Os termos utilizados para o violão, como sendo “vulgar, e por isso sem valor”, demonstram como ele é visto por pelo menos uma parte da sociedade. Mas Alfredo Pistoresi apresenta em julho do mesmo ano seu invento para o público, com divulgação da imprensa, antes de tentar seu sucesso na Europa. Sobre a audição escreve o jornal O Estado de São Paulo23:

“Conservatório Dramático e Musical – Amanhã, no salão deste estabelecimento realiza-se um concerto em que será posto à prova um invento do fabricante de instrumentos de música, sr. Alfredo Pistoresi. “Trata-se de dar a dois instrumentos de corda o som contínuo, coisa até hoje desconhecida. Pelo invento do sr. Pistoresi, esses dois instrumentos produzirão em força,  sonoridade, harmonia e intensidade, uma riqueza musical que dez instrumentos juntos não produziriam. “O sr. Pistoresi vai partir para a Europa, a fim de apresentar o seu invento, que se chama ‘Diamenofone’ ao Centro Musical de Milão. “No concerto de amanhã, às 20 horas, será observado o seguinte programa:

Primeira Parte
Godard: Berceuse de Jocelin
Schumann: Traumerei
Gounod: Ave Maria
M. Giuliani: Gavotta (solo para guitarra)
Becker: Scherzo

Segunda Parte
Rossini: Stabat Mater (cujus animan)
Handel: Largo Celebre
Boccherini: Minuetto
Dunkler: L’Absence
Wagner: Tannhauser Marcha

“Tomam parte nesta audição os srs. Professores Savério R. Simoncelli e Floriano Steffan. “Os bilhetes acham-se à venda em todas as casas de música”.

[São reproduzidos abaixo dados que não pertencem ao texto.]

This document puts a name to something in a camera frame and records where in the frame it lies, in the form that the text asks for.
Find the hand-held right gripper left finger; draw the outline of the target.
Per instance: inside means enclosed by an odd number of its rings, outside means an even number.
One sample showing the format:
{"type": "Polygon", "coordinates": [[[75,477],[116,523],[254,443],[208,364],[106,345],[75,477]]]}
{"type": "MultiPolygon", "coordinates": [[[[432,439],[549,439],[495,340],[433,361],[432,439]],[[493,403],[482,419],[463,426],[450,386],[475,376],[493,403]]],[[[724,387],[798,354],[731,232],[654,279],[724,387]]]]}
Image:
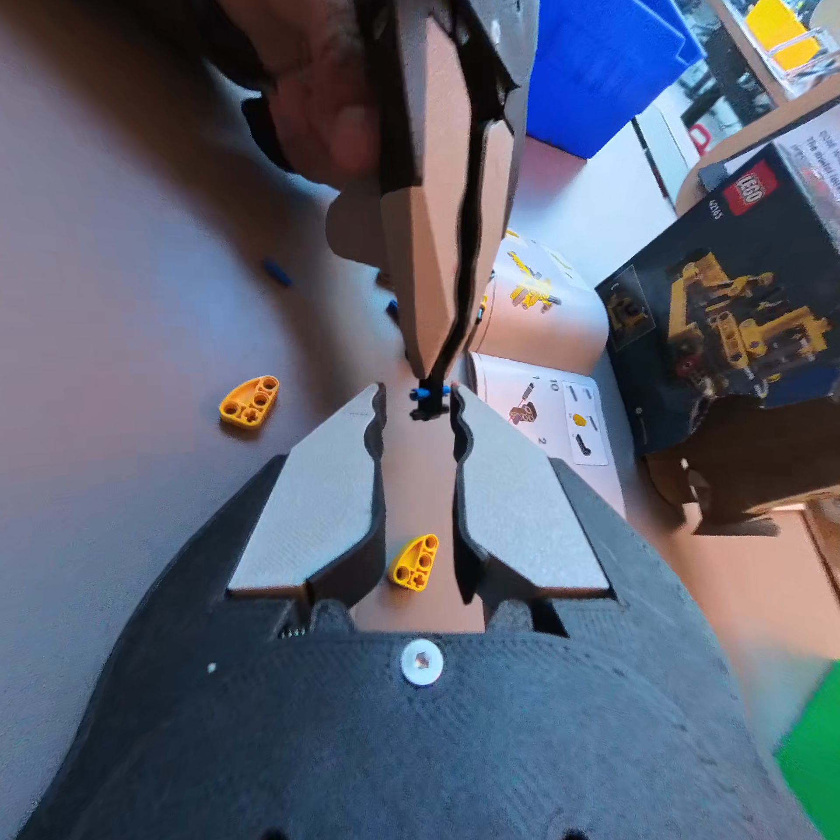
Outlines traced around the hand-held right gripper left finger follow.
{"type": "Polygon", "coordinates": [[[386,392],[369,385],[284,460],[227,591],[360,603],[385,570],[386,392]]]}

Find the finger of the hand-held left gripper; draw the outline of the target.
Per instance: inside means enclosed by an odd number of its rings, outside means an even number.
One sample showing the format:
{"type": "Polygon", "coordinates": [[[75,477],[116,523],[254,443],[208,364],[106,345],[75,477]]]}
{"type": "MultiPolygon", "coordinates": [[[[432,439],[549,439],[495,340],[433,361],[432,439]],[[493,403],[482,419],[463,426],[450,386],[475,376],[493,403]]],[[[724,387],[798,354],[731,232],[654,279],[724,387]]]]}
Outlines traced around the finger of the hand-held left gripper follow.
{"type": "Polygon", "coordinates": [[[394,5],[395,98],[383,108],[381,220],[409,364],[447,369],[459,317],[460,216],[471,104],[458,49],[430,5],[394,5]]]}
{"type": "Polygon", "coordinates": [[[478,318],[507,229],[515,139],[505,120],[483,122],[470,139],[467,189],[458,216],[455,322],[434,364],[434,382],[448,377],[478,318]]]}

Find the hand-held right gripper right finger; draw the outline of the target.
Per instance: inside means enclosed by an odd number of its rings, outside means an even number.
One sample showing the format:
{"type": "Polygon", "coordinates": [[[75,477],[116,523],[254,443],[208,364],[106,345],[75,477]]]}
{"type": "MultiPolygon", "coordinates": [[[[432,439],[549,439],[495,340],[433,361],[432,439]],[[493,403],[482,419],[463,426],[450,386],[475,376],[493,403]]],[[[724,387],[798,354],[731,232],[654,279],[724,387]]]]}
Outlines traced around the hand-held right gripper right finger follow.
{"type": "Polygon", "coordinates": [[[450,421],[456,581],[465,604],[480,600],[486,629],[506,602],[537,624],[534,608],[612,596],[582,505],[594,502],[597,522],[612,506],[468,387],[453,385],[450,421]]]}

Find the yellow triangular lego piece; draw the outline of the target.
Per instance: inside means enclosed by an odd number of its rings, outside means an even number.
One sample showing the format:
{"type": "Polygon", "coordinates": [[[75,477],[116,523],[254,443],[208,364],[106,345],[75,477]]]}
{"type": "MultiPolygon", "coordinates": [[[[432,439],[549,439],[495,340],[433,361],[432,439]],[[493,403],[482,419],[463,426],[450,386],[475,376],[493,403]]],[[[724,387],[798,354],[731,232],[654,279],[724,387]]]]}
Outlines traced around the yellow triangular lego piece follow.
{"type": "Polygon", "coordinates": [[[424,592],[438,551],[437,535],[428,533],[408,540],[392,559],[386,579],[411,592],[424,592]]]}
{"type": "Polygon", "coordinates": [[[238,385],[220,402],[220,421],[248,431],[262,428],[277,402],[279,390],[279,380],[272,375],[256,377],[238,385]]]}

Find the black angled lego beam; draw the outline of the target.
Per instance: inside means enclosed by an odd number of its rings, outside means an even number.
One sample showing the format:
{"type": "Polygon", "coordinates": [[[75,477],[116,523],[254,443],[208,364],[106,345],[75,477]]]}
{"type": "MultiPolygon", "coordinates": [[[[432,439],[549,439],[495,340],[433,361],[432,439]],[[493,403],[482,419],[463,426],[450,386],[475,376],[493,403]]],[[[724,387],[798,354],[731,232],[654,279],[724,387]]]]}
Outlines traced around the black angled lego beam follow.
{"type": "Polygon", "coordinates": [[[451,386],[443,381],[424,380],[409,392],[413,407],[409,413],[416,422],[427,422],[448,414],[451,386]]]}

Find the dark lego box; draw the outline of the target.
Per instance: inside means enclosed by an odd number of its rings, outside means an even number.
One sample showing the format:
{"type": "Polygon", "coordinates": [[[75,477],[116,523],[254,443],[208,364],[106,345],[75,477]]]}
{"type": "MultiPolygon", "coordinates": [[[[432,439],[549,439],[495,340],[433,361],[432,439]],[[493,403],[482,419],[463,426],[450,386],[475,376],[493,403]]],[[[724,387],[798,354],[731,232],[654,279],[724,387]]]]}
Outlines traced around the dark lego box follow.
{"type": "Polygon", "coordinates": [[[776,143],[596,288],[654,487],[699,534],[838,494],[838,204],[776,143]]]}

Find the person's left hand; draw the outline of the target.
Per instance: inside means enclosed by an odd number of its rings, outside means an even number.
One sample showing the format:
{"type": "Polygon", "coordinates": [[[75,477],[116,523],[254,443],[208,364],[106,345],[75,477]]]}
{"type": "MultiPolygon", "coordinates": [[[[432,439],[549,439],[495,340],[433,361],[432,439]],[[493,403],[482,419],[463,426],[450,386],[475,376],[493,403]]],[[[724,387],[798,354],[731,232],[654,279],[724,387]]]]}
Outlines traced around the person's left hand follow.
{"type": "Polygon", "coordinates": [[[375,175],[380,121],[353,2],[220,2],[268,76],[270,121],[291,169],[337,189],[375,175]]]}

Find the blue plastic bin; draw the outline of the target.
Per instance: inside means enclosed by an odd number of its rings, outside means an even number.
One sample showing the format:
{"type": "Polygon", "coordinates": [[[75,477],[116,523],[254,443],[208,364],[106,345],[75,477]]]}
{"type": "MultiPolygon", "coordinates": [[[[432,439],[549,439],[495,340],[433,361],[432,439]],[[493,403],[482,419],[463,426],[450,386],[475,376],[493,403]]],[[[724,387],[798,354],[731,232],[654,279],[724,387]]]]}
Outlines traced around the blue plastic bin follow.
{"type": "Polygon", "coordinates": [[[545,1],[527,134],[591,159],[706,51],[672,1],[545,1]]]}

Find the white instruction booklet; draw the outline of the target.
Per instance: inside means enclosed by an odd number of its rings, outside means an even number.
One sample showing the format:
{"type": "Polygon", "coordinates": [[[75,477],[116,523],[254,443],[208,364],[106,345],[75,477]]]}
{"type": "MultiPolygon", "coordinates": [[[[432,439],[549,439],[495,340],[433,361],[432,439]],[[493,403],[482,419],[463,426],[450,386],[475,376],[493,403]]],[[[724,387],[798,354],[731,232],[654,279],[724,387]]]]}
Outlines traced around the white instruction booklet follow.
{"type": "Polygon", "coordinates": [[[478,397],[626,516],[598,385],[607,339],[593,285],[559,252],[507,230],[466,357],[478,397]]]}

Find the yellow pad in clear holder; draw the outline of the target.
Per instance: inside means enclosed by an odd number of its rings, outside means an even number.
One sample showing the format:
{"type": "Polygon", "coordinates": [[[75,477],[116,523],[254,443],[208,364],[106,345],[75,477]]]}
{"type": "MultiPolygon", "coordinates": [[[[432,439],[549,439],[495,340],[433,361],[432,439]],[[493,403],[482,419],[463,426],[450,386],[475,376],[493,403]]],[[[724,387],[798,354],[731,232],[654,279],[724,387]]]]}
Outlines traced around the yellow pad in clear holder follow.
{"type": "Polygon", "coordinates": [[[835,50],[828,45],[825,28],[804,26],[786,2],[752,3],[743,24],[779,81],[793,83],[822,75],[833,62],[835,50]]]}

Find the printed instruction sheet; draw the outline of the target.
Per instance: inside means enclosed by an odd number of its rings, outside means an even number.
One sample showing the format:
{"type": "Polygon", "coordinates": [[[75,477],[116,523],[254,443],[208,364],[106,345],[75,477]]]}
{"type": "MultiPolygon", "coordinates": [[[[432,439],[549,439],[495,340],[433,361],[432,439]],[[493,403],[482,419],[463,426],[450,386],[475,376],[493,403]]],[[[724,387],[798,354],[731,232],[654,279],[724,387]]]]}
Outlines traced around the printed instruction sheet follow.
{"type": "Polygon", "coordinates": [[[778,134],[773,147],[801,178],[839,201],[839,105],[778,134]]]}

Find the green plastic bin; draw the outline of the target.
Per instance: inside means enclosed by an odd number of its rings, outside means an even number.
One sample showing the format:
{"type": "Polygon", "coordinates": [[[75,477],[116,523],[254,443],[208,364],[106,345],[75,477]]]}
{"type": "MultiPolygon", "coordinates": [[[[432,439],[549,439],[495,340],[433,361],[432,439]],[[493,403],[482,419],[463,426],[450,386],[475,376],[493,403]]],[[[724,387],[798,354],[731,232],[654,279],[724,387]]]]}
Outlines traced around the green plastic bin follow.
{"type": "Polygon", "coordinates": [[[775,753],[786,783],[825,839],[839,838],[839,663],[775,753]]]}

É a última notícia sobre o diamenofone, que pelo visto não alcançaria a pretensão desejada por Pistoresi.

22 “Um interessante invento”. O Estado de S.Paulo, ano 40, coluna Artes e Artistas, 22 de fevereiro de 1914, p. 03.

23 “Concerto”. O Estado de S. Paulo, ano 40, coluna Artes e Artistas, 04 de julho de 1914, p. 05.